[Dataset entries]
BEGIN

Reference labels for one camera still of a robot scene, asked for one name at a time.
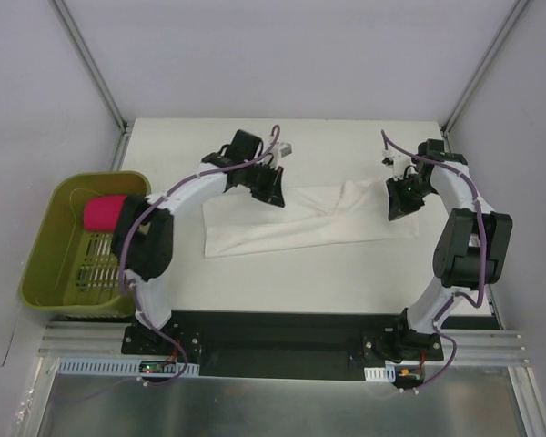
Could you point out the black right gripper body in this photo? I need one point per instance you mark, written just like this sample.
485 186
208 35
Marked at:
406 191

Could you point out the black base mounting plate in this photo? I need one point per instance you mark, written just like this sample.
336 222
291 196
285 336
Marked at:
320 347

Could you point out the rolled pink t shirt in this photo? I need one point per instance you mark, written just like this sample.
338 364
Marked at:
101 214

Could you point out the aluminium frame post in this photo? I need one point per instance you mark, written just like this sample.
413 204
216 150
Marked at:
501 36
77 40

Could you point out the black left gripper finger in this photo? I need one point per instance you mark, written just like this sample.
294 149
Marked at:
276 194
261 193

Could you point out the olive green plastic basket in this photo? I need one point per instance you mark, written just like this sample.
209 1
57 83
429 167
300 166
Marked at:
72 271

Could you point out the right white cable duct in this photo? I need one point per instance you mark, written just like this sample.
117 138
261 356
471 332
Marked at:
386 374

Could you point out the left aluminium frame post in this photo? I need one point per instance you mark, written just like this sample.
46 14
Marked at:
77 40

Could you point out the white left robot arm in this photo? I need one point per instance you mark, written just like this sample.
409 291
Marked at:
143 239

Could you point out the right aluminium frame post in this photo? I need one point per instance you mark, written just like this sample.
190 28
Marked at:
501 36

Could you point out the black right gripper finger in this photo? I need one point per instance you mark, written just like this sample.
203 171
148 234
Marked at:
396 196
400 210

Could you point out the white t shirt red print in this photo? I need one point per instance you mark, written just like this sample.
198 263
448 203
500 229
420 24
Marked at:
356 211

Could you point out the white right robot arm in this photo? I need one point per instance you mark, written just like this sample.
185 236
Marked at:
473 244

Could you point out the white cable duct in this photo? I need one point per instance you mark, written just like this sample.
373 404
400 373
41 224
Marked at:
126 368
386 374

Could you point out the left white cable duct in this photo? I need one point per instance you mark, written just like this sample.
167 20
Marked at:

END

__TASK BRIEF__
Please quote exactly the run of lines that starts the entries and ends at the line containing "Could you point out the black left", leaving out every picture.

__SOLUTION TO THIS TASK__
Reference labels for one camera still of a robot scene, asked for one name at a time.
Could you point out the black right gripper body in this photo? I need one point per instance you mark, written just like this sample.
485 186
208 35
Marked at:
406 191

Could you point out the black base mounting plate in this photo? I need one point per instance you mark, written just like this sample.
336 222
291 196
285 336
Marked at:
320 347

Could you point out the rolled pink t shirt in this photo? I need one point per instance you mark, written just like this sample.
338 364
Marked at:
101 214

Could you point out the aluminium frame post in this photo? I need one point per instance you mark, written just like this sample.
413 204
216 150
Marked at:
501 36
77 40

Could you point out the black left gripper finger in this photo? I need one point per instance you mark, written just like this sample.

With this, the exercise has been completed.